2. A micafungin mother core FR179642 column chromatography system according to claim 1, wherein: the volume ratio of the small chromatographic column to the large chromatographic column is 1:4-1:5.

3. A micafungin mother core FR179642 column chromatography system according to claim 1, wherein: the control valve is an automatic control valve.

4. A micafungin mother core FR179642 column chromatography system according to claim 1, wherein: the feeding tank is used for containing fermentation filtrate; the regenerant tank is used for containing regenerant; the eluent tank is used for containing eluent.

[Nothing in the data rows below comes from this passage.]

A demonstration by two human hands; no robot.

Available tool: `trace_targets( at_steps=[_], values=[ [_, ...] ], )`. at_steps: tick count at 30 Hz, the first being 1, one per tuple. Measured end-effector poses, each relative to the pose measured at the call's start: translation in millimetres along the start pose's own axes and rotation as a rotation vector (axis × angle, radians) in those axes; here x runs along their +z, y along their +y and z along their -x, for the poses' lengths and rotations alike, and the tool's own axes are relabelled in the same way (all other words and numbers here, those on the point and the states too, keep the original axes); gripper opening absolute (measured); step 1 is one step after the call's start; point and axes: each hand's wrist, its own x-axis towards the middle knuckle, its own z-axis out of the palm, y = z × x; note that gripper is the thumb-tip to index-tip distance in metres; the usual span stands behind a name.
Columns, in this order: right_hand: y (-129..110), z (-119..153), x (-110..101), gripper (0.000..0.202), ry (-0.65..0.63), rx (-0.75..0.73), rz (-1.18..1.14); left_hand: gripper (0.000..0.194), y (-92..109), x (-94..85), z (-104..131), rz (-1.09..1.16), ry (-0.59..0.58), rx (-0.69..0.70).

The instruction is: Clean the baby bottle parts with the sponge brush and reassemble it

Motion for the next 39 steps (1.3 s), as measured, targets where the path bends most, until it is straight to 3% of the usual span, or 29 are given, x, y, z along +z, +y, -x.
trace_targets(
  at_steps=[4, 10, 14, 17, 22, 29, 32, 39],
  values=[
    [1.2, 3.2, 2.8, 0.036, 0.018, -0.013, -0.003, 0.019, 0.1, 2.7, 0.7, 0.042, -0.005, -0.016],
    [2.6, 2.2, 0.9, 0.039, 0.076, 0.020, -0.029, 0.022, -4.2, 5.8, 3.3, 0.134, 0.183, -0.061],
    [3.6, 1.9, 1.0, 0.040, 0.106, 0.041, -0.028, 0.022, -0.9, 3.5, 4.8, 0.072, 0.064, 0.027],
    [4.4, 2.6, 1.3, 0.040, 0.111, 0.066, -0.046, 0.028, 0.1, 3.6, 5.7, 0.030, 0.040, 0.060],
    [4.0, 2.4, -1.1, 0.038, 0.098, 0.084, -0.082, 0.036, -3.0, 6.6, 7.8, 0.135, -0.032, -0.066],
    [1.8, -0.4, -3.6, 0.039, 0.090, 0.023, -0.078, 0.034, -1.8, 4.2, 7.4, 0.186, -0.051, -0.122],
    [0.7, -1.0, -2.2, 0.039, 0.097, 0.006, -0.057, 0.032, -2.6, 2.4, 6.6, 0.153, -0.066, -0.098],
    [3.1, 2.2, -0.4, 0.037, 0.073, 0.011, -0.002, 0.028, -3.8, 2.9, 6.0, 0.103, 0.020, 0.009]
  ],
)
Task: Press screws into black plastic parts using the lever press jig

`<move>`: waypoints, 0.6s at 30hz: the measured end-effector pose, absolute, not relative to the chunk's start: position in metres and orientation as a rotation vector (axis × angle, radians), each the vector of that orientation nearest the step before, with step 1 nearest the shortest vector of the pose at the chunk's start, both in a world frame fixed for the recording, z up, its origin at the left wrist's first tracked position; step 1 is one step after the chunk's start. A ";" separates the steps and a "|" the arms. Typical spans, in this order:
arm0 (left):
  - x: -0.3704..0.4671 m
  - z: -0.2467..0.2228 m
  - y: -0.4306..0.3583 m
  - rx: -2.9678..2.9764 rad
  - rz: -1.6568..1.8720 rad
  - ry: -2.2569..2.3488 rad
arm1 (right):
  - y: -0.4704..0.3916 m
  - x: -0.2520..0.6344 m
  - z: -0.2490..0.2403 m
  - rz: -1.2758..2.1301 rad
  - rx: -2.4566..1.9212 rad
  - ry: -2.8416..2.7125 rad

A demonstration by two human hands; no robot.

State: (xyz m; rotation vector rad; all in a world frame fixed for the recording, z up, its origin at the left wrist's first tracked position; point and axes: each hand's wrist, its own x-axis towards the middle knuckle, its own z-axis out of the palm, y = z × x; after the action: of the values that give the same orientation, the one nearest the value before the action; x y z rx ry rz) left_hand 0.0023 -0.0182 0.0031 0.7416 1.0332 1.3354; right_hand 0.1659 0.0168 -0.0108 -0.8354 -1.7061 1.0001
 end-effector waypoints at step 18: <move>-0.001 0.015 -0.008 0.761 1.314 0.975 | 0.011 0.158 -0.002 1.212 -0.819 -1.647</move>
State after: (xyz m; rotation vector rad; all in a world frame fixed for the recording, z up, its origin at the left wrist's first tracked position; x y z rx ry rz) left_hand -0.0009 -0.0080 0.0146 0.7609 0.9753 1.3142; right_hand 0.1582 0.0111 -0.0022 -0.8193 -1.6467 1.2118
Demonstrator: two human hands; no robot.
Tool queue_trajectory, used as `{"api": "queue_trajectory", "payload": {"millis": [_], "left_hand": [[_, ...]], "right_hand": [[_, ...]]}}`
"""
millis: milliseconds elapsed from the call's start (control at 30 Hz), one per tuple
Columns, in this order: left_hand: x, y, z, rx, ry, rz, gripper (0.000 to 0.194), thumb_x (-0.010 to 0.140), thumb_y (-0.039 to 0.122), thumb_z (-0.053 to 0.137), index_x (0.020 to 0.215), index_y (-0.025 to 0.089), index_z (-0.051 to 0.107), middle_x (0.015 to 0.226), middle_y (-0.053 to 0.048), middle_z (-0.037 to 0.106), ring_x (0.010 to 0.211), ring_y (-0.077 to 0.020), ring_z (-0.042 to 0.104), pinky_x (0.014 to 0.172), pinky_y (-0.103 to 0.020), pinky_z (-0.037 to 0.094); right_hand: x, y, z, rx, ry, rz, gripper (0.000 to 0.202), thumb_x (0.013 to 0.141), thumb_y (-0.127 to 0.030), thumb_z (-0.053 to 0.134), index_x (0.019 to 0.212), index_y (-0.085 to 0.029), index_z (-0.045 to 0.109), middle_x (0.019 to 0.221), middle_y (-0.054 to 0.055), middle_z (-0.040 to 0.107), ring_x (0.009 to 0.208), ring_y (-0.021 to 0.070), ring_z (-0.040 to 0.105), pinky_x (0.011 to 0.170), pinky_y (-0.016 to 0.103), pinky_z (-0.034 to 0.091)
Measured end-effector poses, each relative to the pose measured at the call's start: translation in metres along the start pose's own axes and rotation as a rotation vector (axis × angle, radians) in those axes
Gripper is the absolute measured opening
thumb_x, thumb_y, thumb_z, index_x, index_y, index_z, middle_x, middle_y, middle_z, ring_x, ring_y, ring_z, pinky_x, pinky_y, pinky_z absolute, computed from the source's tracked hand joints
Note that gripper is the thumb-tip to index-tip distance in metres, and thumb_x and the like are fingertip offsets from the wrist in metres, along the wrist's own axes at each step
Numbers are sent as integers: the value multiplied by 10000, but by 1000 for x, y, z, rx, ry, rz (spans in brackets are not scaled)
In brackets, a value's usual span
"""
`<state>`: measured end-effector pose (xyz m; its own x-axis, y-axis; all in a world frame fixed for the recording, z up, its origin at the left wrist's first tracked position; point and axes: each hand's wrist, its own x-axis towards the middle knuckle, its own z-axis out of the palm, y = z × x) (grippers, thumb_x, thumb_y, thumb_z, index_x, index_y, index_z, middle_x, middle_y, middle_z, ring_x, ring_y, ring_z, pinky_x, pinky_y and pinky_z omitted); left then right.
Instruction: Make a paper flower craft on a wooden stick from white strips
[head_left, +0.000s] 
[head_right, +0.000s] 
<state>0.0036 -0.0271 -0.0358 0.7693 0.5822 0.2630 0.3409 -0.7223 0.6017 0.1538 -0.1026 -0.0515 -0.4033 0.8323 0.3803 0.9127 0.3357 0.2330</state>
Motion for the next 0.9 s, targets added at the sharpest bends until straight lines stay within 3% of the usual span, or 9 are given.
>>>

5. A micafungin mother core FR179642 column chromatography system according to any one of claims 1 to 4, wherein:

the feeding tank is connected with an inlet of the small chromatographic column through a first discharging pipe, and a first control valve is connected to the first discharging pipe;

the outlet of the regenerant tank is connected with a first discharging main pipe, the first discharging main pipe is connected with a first main control valve, the first discharging main pipe is respectively connected with the inlet of the small chromatographic column and the inlet of the large chromatographic column through a second discharging pipe and a third discharging pipe, the second discharging pipe is connected with a second control valve, and the third discharging pipe is connected with a third control valve;

the outlet of the eluent tank is connected with the inlet of the large chromatographic column through a fourth discharging pipe, and a fourth control valve is connected to the fourth discharging pipe;

the ion water pipe I is connected with an ion water control valve I, and the ion water pipe I is connected with an ion water control valve II;

the outlet of the small chromatographic column is connected with the inlet of the waste liquid tank through a fifth discharge pipe, a fifth control valve is connected to the fifth discharge pipe, the outlet of the small chromatographic column is connected with the inlet of the large chromatographic column through a sixth discharge pipe, and a sixth control valve is connected to the sixth discharge pipe;

the outlet second discharging main pipe of the large chromatographic column is connected with a second main control valve, the second discharging main pipe is connected with the inlet of the waste liquid tank and the inlet of the eluent storage tank through a seventh discharging pipe and an eighth discharging pipe, the seventh discharging pipe is connected with a seventh control valve, and the eighth discharging pipe is connected with an eighth control valve.